> **Prompt**:
If pictures appear in the lines below, skip them and copy exactly the lines from the one containing "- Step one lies" through the one containing "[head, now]", and nothing else.
----- Recorded data
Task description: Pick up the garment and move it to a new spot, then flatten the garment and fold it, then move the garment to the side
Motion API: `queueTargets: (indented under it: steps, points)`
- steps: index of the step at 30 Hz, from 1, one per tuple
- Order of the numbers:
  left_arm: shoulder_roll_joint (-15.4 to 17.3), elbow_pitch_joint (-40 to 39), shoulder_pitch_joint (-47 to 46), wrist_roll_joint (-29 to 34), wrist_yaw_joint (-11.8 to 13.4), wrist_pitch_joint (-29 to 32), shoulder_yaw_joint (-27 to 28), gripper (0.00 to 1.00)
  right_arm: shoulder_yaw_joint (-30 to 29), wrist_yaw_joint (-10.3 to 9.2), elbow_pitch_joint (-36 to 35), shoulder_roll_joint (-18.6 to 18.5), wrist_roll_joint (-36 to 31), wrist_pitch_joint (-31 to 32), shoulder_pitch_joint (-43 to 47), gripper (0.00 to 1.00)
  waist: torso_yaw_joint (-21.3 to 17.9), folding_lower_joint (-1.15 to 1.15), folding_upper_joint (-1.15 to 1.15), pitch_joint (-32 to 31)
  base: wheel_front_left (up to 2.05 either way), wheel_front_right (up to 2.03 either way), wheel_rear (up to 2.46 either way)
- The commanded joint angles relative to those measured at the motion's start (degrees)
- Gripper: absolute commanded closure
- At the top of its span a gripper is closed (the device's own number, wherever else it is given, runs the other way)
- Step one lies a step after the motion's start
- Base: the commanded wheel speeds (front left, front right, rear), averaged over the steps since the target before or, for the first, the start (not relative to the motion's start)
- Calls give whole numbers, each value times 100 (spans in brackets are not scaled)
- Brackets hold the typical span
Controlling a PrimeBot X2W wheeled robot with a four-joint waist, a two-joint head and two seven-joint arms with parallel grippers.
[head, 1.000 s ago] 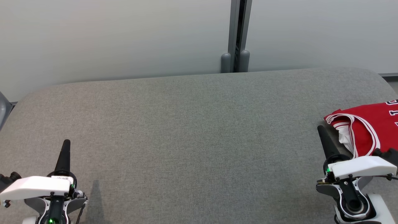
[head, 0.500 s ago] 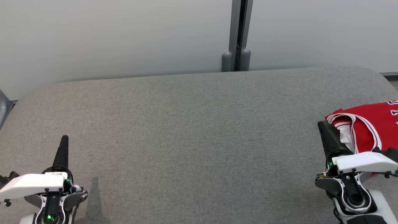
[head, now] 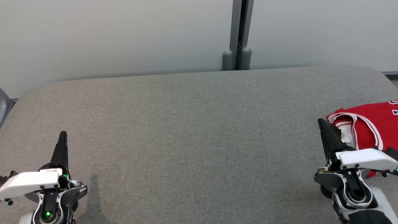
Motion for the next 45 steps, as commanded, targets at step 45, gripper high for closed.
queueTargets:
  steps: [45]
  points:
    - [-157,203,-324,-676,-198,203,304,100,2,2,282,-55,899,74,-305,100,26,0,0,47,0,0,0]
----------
> **Exercise result**:
- Step one lies a step after the motion's start
- Base: the commanded wheel speeds (front left, front right, rear), averaged over the steps since the target before or, for the first, the start (not relative to the motion's start)
- Calls give whole numbers, each value times 100 (spans in brackets are not scaled)
- Brackets hold the typical span
Controlling a PrimeBot X2W wheeled robot with a four-joint waist, a two-joint head and two seven-joint arms with parallel grippers.
[head, 1.000 s ago] 
[head, 0.500 s ago] 
[head, now] 

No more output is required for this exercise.